Liceo emblemático

“Auscultemos la vida sedientos de verdad y de superación”. Frase destacada del himno liceano que es una potente invitación a los jóvenes a descubrir lo que la vida les pone por delante, pero teniendo siempre valores tan nobles como la verdad y la superación.

09 Julio 2017   10   Editorial   Gustavo Alvarado

El pasado viernes 7, el senador Francisco Chahuán tomó la palabra en el Senado para rendir homenaje al Colegio Sagrados Corazones de Valparaíso en el marco de la celebración de su aniversario número 180.

Loable reconocimiento a uno de los establecimientos educacionales más antiguos del país. Sin embargo, dos días antes del pronunciamiento del senador Chahuán, en la capital maulina se llevaba a cabo la celebración, también, del aniversario de otro recinto dedicado a la formación educativa de jóvenes, como es el Liceo Abate Molina de Talca.

La diferencia con el caso de Valparaíso es que el recinto que lleva el nombre de quien fuera el destacado naturalista y sacerdote cumplió 190 años, es decir, una década más de quien se llevó -merecidamente, por cierto- el homenaje senatorial. En el caso del Liceo Abate Molina (LAM), es el cuarto más antiguo de Chile, entregando desde el 5 de julio de 1827 la formación humanista y científica que lo ha caracterizado y destacado como uno de los liceos emblemáticos de la educación pública de la Región del Maule.
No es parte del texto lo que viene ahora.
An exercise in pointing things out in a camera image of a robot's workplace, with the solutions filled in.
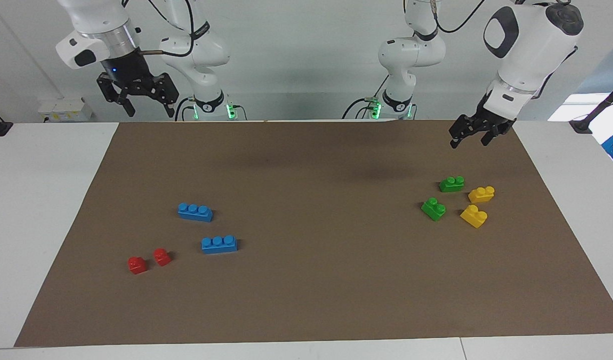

Enrique Molina Garmendia a principios del siglo XX, Mariano González Inzunza en la época del Golpe Militar, Eduardo Fuentes Peredo ya en la década del noventa; fueron algunos de los rectores destacados que dirigieron los destinos del LAM. En sus aulas se formaron destacados políticos, abogados, escritores y comunicadores que han aportado en sus distintas épocas al desarrollo del país en sus áreas.

“Auscultemos la vida sedientos de verdad y de superación”. Frase destacada del himno liceano que es una potente invitación a los jóvenes a descubrir lo que la vida les pone por delante, pero teniendo siempre valores tan nobles como la verdad y la superación.

Esas son las primeras líneas del himno escrito ni más ni menos que por Jerónimo Lagos Lisboa, poeta y escritor oriundo de San Javier, quien en su momento llegó a presidir la Sociedad de Escritores de Chile.

Si bien, quizás en una fecha tan emblemática como el cumplimiento de 190 años, no hubo por parte de los representantes maulinos en el Parlamento la idea de brindar un reconocimiento a la labor que el LAM hace inserto en la tan discutida educación pública, va el homenaje entonces desde este medio de comunicación al querido Liceo Abate Molina.